A single parent with two children in that group who needs to continue using transit, will in effect see an increase — after nine years of frozen rates — of $28.75 a month, or 2.1 per cent. About 31 cents more per day for each member of their little households.

The government also decided to end a $66 monthly transportation subsidy that 20,000 people had been receiving.

A single parent with two children in this group will see an actual increase of $11 a month — less than one per cent.

There is a casual cruelty to this policy, and lasting damage. Some 33,000 children are being raised on disability assistance and income assistance. (The latter group is not receiving an increase.) We know that childhood poverty is linked to poorer educational outcomes, poorer lifetime health and a wide range of other lasting problems. Yet government — on your behalf — chooses to leave those children in dire poverty.

B.C. has the fifth highest child poverty rate among provinces. Simply by increasing disability and income assistance rates for families with children to ensure they were above the poverty line, the government could cut the child poverty rate by 25 per cent. B.C. would have the third best ranking in the country.

The government’s defence of the mingy increase and clawbacks rests on three pillars. It can’t afford a larger increase. It wasn’t “fair” that some recipients benefited from bus passes and others in communities without transit didn’t. And the change gave people more “choice” as they could now decide whether or not to buy a bus pass.

There is nothing fair about any aspect of disability assistance. A nine-year rate freeze isn’t fair. Forcing children to live in poverty isn’t fair. And it’s surely not fair for MLAs to allow themselves up to $1,580 a month for housing in Victoria needed during the rare times the legislature is sitting while insisting people on disability assistance can find housing for $375.

And the claim to be providing more choice would be laughable if the situation for people with disabilities wasn’t so dire.

Consider that single parent with two children getting by on $1,332 in disability benefits and $222 in child benefits — $1,554 a month. Assume, through some incredible good luck, they found a safe apartment that would accommodate three people for $875 a month. That leaves $679 for everything else — food, school costs, clothing, utilities — for three people.

They don’t really have a choice whether to buy a bus pass. They need money to survive.

Individuals receiving benefits will, of course, be in the same situation. And the loss of the bus pass will be a great blow to many of them. The bus pass allowed people to maintain social networks, seek support and make it to programs, medical appointments and jobs. (People on disability assistance can earn up to $9,600 a year without losing benefits.) For some people with mental or psychological disabilities, the social support — family, church, drop-in programs — was vital. It’s now at risk as people decide they just can’t afford the new charges.

Advocates have pressured the government to reverse the clawbacks and provide the full $77 increase, without success. The added cost of $35 million would be tiny compared with the government’s $730-million surplus.
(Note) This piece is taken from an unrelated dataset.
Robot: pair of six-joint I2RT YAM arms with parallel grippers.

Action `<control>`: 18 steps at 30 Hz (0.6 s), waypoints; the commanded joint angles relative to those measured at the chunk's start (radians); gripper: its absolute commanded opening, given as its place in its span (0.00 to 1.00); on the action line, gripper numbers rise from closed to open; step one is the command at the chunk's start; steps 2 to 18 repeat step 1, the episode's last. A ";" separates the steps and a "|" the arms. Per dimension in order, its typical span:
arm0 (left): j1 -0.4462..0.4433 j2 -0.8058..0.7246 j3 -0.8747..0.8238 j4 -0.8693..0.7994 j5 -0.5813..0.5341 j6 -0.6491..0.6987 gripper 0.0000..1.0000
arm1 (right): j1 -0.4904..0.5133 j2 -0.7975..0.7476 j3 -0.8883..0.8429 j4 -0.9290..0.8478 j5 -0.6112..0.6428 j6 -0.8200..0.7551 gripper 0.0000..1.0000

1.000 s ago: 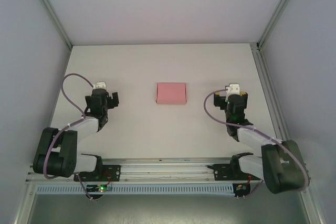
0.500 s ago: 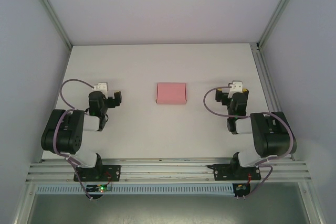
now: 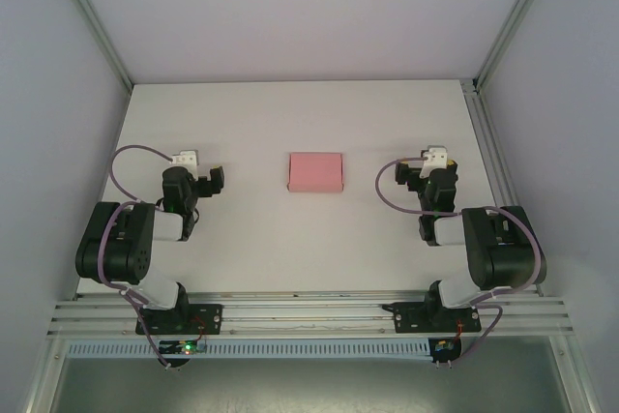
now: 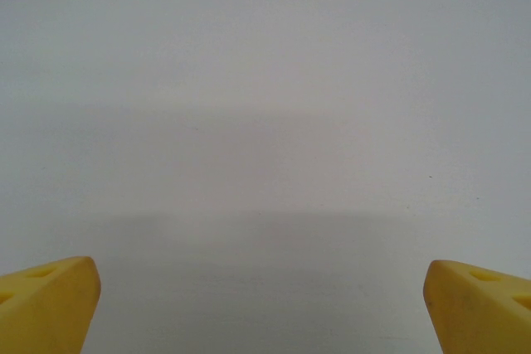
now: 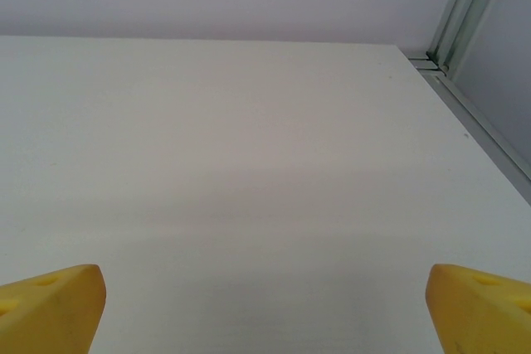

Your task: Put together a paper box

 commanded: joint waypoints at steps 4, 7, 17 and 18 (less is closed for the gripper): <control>0.006 -0.016 0.012 0.024 0.004 0.002 1.00 | -0.001 -0.008 0.014 0.014 -0.022 0.011 0.98; 0.006 -0.016 0.012 0.024 0.004 0.002 1.00 | -0.001 -0.008 0.014 0.014 -0.022 0.011 0.98; 0.006 -0.016 0.012 0.024 0.004 0.002 1.00 | -0.001 -0.008 0.014 0.014 -0.022 0.011 0.98; 0.006 -0.016 0.012 0.024 0.004 0.002 1.00 | -0.001 -0.008 0.014 0.014 -0.022 0.011 0.98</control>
But the government has refused.

We have, as a society, acknowledged the need to support people with disabilities who cannot support themselves and have no other resources.
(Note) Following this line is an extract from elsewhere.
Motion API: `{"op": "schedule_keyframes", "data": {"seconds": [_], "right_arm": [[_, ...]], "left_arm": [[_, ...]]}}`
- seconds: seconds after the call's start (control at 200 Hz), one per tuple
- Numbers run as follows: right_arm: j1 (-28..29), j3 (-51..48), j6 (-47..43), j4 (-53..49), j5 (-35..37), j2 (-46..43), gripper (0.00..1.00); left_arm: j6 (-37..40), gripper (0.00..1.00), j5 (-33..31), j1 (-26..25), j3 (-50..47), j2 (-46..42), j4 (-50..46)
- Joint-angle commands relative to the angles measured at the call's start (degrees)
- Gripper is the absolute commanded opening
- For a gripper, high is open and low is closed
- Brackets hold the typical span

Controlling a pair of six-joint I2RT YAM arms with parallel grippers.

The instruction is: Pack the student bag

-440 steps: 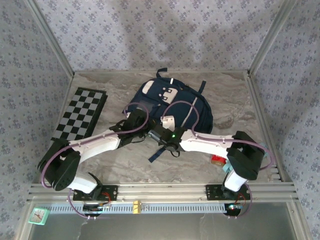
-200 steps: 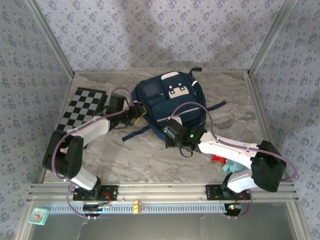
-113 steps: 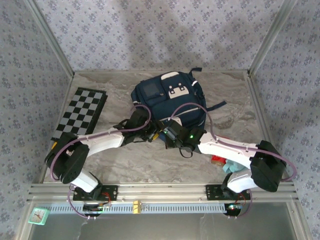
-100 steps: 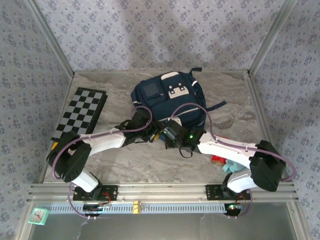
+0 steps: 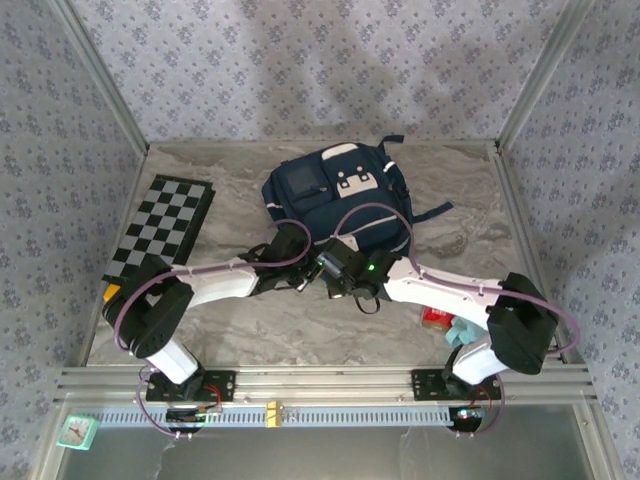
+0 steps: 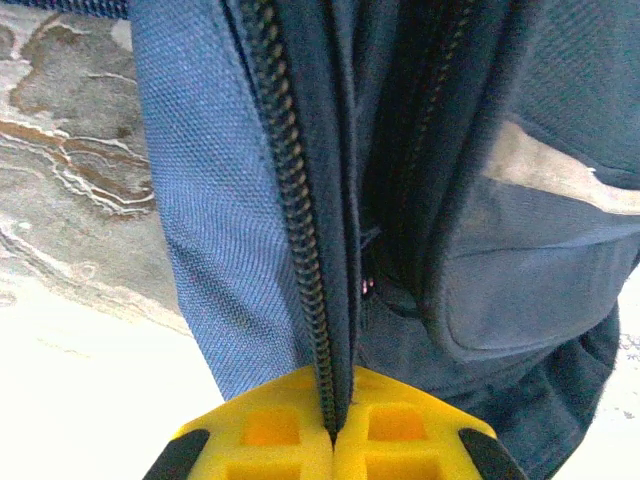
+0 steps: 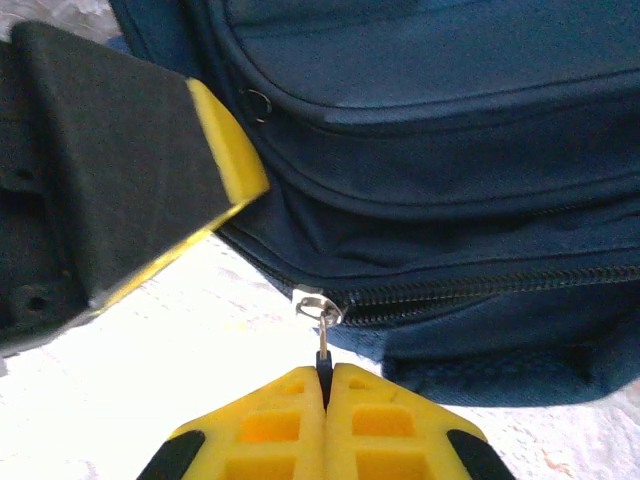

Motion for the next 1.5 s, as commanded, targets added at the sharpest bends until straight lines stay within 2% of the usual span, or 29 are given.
{"op": "schedule_keyframes", "data": {"seconds": [0.0, 0.19, 0.27, 0.385, 0.56, 0.775, 0.95, 0.98, 1.024, 1.144, 1.229, 1.319, 1.494], "right_arm": [[0.3, 1.6, 2.4, -9.4, 3.8, -0.6, 0.00], [-0.9, -0.4, 3.4, -14.2, 4.0, -3.4, 0.00], [-2.4, -1.8, 3.3, -15.2, 3.5, -5.2, 0.00], [-5.2, -3.5, -0.4, -14.4, 0.4, -6.5, 0.00], [-6.5, -3.4, -5.7, -13.2, 0.0, -7.6, 0.00], [-3.2, 0.9, -7.3, -6.0, -6.4, -2.3, 0.00], [-2.0, 5.0, -5.1, -0.9, -7.0, 3.4, 0.00], [-2.2, 5.2, -4.5, -1.1, -6.4, 4.2, 0.00], [-2.4, 5.3, -4.0, -1.2, -5.6, 4.9, 0.00], [-1.9, 4.1, -4.9, 1.9, -6.9, 4.8, 0.00], [-1.8, 3.6, -4.0, 1.9, -7.0, 4.9, 0.00], [-1.7, 3.4, -4.0, 2.4, -7.1, 5.2, 0.00], [-1.7, 2.6, -2.3, 3.9, -7.3, 5.5, 0.00]], "left_arm": [[3.5, 0.00, -5.2, 1.8, 0.5, -3.8, -3.4], [8.9, 0.00, -5.3, 5.7, 0.3, -6.6, -6.5], [11.7, 0.00, -2.2, 8.5, 0.9, -6.6, -7.2], [15.3, 0.00, 0.0, 12.0, 1.8, -6.9, -8.5], [22.1, 0.00, 4.3, 16.4, 6.0, -5.8, -11.7], [30.5, 0.00, 5.8, 22.2, 11.7, -2.6, -14.7], [34.6, 0.00, 11.9, 27.3, 14.9, -0.5, -15.9], [35.3, 0.04, 12.7, 27.4, 14.7, -1.6, -16.4], [35.8, 0.18, 12.8, 27.2, 13.8, -3.5, -17.6], [32.3, 0.40, 13.3, 26.1, 8.8, -10.0, -20.5], [24.4, 0.45, 12.7, 23.3, 2.7, -15.2, -18.2], [16.3, 0.52, 9.0, 18.5, -0.2, -18.3, -18.9], [6.8, 0.60, 4.9, 11.6, -0.1, -17.1, -16.9]]}}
But our government believes that need can be declared met even if people are living in degrading poverty and children are suffering and being condemned to lifetimes of disadvantage. Its handling of the increase and bus passes simply reflects that attitude.

It’s a great error. Practically, because we are wasting the potential of many people and increasing future costs to society.

And morally because we are failing, dismally, to meet a standard of basic human decency. And that says something about our government, and ourselves.